**Problem to work on**. The first line of the listing opens the range and the line with "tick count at" closes it; repeat those lines and all between them word for word, leaving out the pictures.
::: Data for processing :::
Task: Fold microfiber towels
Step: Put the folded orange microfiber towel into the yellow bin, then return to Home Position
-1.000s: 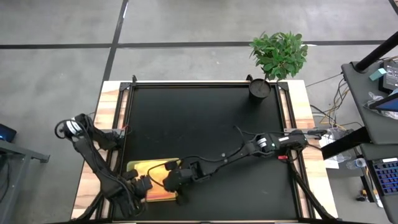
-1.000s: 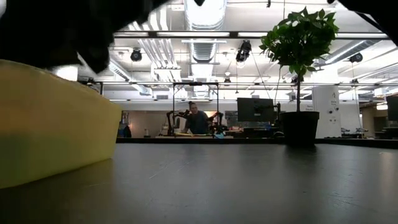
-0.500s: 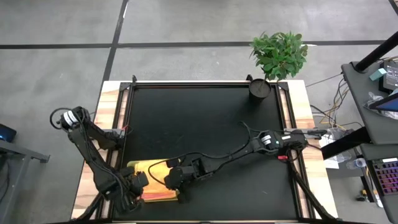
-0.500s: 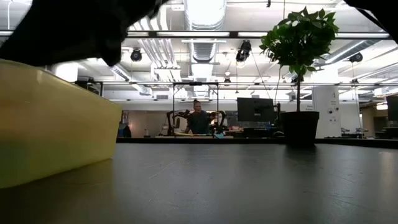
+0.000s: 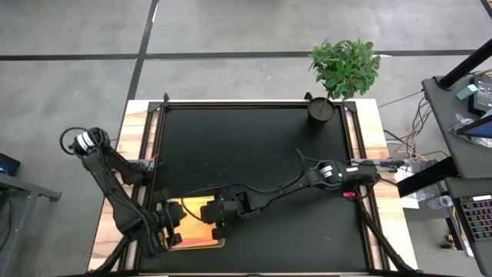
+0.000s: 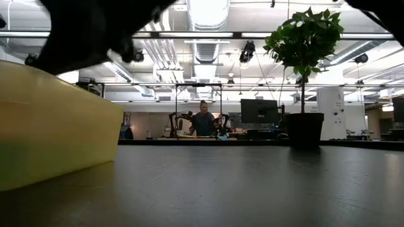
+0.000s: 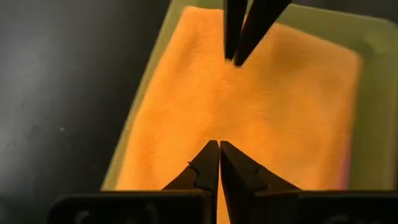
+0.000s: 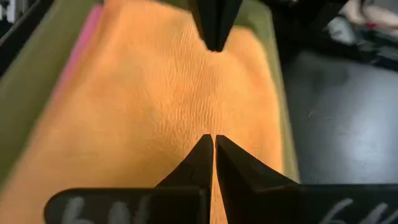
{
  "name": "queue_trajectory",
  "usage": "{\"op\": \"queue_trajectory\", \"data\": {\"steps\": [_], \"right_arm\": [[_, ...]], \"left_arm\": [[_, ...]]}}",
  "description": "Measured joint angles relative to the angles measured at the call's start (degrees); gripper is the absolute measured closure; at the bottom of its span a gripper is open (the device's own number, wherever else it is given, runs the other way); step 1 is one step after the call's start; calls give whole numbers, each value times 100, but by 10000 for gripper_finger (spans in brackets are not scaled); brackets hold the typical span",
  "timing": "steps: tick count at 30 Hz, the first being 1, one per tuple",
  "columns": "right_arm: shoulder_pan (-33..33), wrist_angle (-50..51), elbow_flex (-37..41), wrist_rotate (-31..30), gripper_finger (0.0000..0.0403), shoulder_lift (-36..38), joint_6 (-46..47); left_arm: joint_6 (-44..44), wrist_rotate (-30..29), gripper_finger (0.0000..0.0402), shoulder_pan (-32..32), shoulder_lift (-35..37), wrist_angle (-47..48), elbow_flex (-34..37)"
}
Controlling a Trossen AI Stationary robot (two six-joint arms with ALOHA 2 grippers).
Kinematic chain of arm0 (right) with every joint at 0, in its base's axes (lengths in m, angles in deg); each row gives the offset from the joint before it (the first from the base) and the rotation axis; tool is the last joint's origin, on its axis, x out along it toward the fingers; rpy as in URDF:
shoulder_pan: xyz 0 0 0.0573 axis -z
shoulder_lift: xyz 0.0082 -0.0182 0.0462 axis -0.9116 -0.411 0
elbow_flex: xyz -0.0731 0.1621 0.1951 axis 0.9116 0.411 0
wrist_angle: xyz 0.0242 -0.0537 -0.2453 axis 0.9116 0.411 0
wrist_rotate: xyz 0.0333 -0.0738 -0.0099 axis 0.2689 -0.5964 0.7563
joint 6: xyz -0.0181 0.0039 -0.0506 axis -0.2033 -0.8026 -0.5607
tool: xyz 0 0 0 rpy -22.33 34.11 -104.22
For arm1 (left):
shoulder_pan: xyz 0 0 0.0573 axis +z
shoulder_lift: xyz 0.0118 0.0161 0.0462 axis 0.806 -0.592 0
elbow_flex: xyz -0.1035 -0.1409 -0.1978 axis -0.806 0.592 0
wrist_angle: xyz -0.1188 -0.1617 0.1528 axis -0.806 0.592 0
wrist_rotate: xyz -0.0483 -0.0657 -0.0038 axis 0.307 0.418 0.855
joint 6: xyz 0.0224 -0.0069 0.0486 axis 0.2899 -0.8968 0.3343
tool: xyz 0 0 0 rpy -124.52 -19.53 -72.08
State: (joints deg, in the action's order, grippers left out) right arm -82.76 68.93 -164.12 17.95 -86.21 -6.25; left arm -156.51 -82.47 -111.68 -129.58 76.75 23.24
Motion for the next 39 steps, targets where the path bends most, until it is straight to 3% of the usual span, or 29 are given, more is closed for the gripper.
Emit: {"op": "queue_trajectory", "data": {"steps": [4,12,19,24,27,32,36,39], "right_arm": [[95,-248,40,304,390,-256,4],[148,-243,78,274,390,-383,147],[129,-64,84,231,390,-97,-39],[-32,16,183,-405,390,82,-403],[-132,47,404,-701,390,219,-523],[-146,108,1151,-814,390,811,-444],[-197,-80,2237,-934,390,1602,-411],[-224,-549,3202,-1064,390,2319,-460]], "left_arm": [[-149,-105,402,18,-34,-70,303],[-899,-63,402,22,-36,-91,1066],[-879,94,402,22,142,-22,1054],[-547,-108,402,22,385,-125,865],[155,-808,402,22,493,-422,842],[2464,-1699,402,90,638,-1523,869],[4366,-1711,402,419,910,-2765,909],[6271,-1158,402,780,1144,-4133,1107]]}}
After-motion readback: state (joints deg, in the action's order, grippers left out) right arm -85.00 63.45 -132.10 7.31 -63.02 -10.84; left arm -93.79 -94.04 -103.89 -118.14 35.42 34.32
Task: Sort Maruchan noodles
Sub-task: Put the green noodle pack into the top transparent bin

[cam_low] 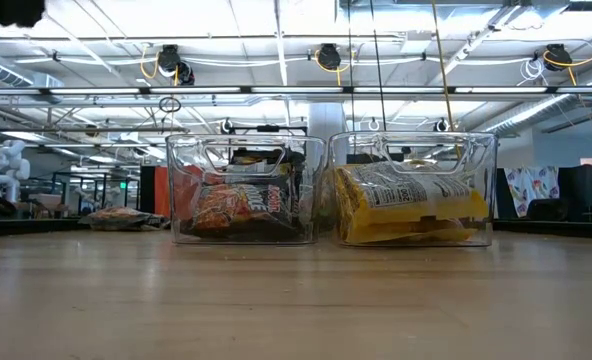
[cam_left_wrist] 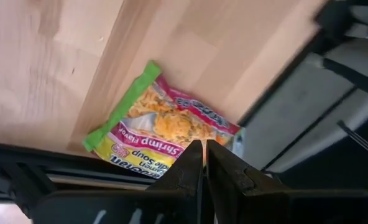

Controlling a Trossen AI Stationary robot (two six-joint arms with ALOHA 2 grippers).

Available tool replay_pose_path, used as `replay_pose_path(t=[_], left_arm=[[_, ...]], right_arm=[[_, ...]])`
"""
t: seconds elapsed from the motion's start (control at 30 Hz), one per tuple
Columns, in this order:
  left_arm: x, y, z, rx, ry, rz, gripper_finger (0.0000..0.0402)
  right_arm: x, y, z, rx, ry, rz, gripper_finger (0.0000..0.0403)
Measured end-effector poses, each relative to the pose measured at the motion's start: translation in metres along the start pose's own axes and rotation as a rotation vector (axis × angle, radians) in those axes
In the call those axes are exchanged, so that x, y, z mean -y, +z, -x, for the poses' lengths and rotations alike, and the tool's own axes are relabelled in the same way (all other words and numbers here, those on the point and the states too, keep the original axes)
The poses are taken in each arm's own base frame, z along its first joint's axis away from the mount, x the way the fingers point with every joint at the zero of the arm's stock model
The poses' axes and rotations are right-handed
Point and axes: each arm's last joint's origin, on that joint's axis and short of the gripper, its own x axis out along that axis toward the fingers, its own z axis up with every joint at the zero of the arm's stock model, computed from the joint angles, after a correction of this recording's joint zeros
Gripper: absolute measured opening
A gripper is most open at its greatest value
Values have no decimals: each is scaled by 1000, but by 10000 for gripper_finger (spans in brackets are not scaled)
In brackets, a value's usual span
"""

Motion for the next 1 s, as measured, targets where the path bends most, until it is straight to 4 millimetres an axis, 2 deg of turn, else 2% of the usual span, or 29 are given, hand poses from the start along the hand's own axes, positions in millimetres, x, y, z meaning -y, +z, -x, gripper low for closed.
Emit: replay_pose_path(t=[0.33,0.53,0.7,0.83,1.0], left_arm=[[12,4,-49,-48,149,203,26],[30,14,-70,-6,44,143,26],[31,18,-87,-7,80,123,26],[30,18,-94,-76,105,186,13],[31,17,-94,-100,90,183,4]], right_arm=[[0,0,0,-1,-2,0,86],[0,0,0,-2,-3,0,86],[0,0,0,3,-6,-1,86],[2,3,0,25,-18,-8,86],[3,6,0,57,-36,-16,86]])
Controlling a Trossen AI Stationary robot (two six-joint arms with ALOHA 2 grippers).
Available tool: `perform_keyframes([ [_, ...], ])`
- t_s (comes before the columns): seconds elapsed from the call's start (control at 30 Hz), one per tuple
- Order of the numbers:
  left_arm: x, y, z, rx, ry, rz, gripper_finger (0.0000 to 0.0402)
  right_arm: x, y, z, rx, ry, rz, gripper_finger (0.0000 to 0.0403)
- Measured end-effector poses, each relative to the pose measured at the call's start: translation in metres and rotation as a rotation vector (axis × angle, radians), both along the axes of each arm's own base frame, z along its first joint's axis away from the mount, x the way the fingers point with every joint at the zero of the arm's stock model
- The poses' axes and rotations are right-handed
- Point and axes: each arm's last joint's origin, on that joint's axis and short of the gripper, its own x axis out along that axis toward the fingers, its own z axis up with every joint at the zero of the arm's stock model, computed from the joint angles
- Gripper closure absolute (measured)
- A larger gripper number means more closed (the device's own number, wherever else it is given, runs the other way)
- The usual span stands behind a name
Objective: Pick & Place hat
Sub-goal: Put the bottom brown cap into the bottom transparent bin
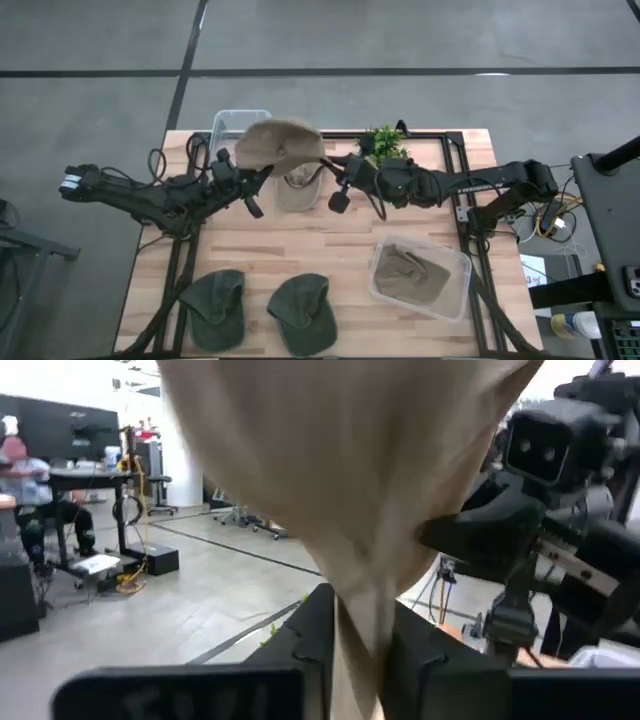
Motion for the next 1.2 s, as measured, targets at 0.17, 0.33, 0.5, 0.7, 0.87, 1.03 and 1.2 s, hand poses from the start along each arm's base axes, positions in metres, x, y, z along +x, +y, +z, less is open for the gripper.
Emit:
perform_keyframes([
  [0.17, 0.001, -0.002, -0.003, 0.028, 0.038, -0.062, 0.0292, -0.001, 0.0, 0.013, -0.021, 0.053, -0.018, 0.0392],
  [0.33, 0.002, -0.002, -0.004, 0.028, 0.052, -0.063, 0.0232, -0.006, -0.002, 0.036, -0.026, 0.123, -0.037, 0.0392],
  [0.5, 0.002, -0.001, -0.01, 0.014, 0.104, -0.055, 0.0206, -0.017, -0.005, 0.064, -0.026, 0.207, -0.077, 0.0393],
  [0.7, 0.003, -0.001, -0.02, 0.009, 0.197, -0.052, 0.0203, -0.045, -0.009, 0.098, 0.07, 0.301, -0.107, 0.0394],
  [0.87, 0.002, -0.002, -0.026, -0.02, 0.241, -0.059, 0.0203, -0.078, -0.011, 0.119, 0.182, 0.413, -0.131, 0.0394],
  [1.03, 0.002, -0.002, -0.028, -0.032, 0.25, -0.06, 0.0203, -0.113, -0.009, 0.132, 0.404, 0.516, -0.084, 0.0394],
  [1.2, 0.002, -0.002, -0.028, -0.033, 0.249, -0.06, 0.0203, -0.133, -0.003, 0.13, 0.638, 0.646, 0.017, 0.0392],
])
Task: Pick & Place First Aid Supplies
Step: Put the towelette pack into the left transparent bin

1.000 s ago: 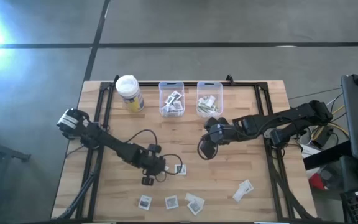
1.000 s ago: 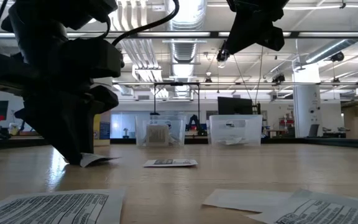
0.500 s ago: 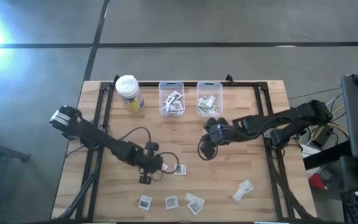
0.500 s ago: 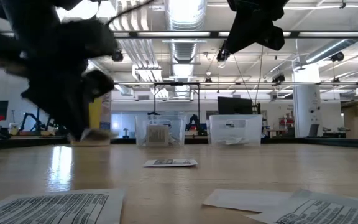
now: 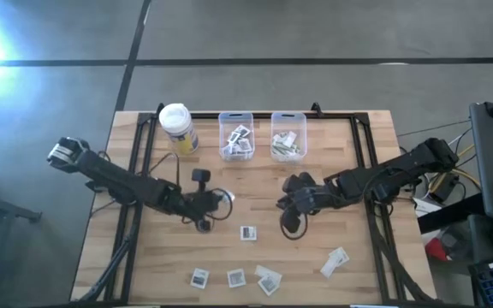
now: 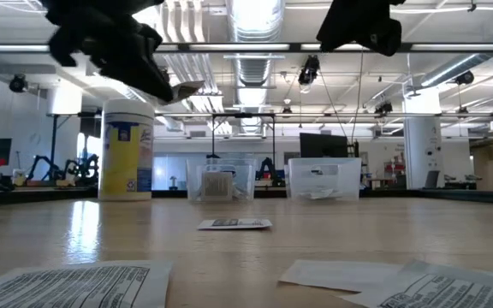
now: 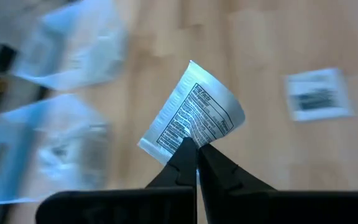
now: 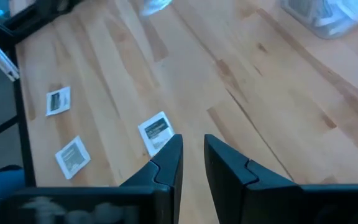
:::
**Expected answer**.
Task: Fold microfiber towels
Step: Put the folded orange microfiber towel into the yellow bin, then return to Home Position
-1.000s: 
-1.000s: 
-0.500s: 
-0.500s: 
+0.000s: 
+0.000s: 
+0.000s: 
+0.000s: 
{
  "name": "queue_trajectory",
  "usage": "{\"op\": \"queue_trajectory\", \"data\": {\"steps\": [_], \"right_arm\": [[_, ...]], \"left_arm\": [[_, ...]]}}",
  "description": "Measured joint angles relative to the angles measured at the call's start (degrees); gripper is the absolute measured closure; at the bottom of its span a gripper is open (the device's own number, wherever else it is given, runs the other way); step 1 is one step after the call's start; calls give whole numbers, each value times 100, but by 10000 for gripper_finger (spans in brackets are not scaled); brackets hold the typical span",
  "timing": "steps: tick count at 30 Hz, the first being 1, one per tuple",

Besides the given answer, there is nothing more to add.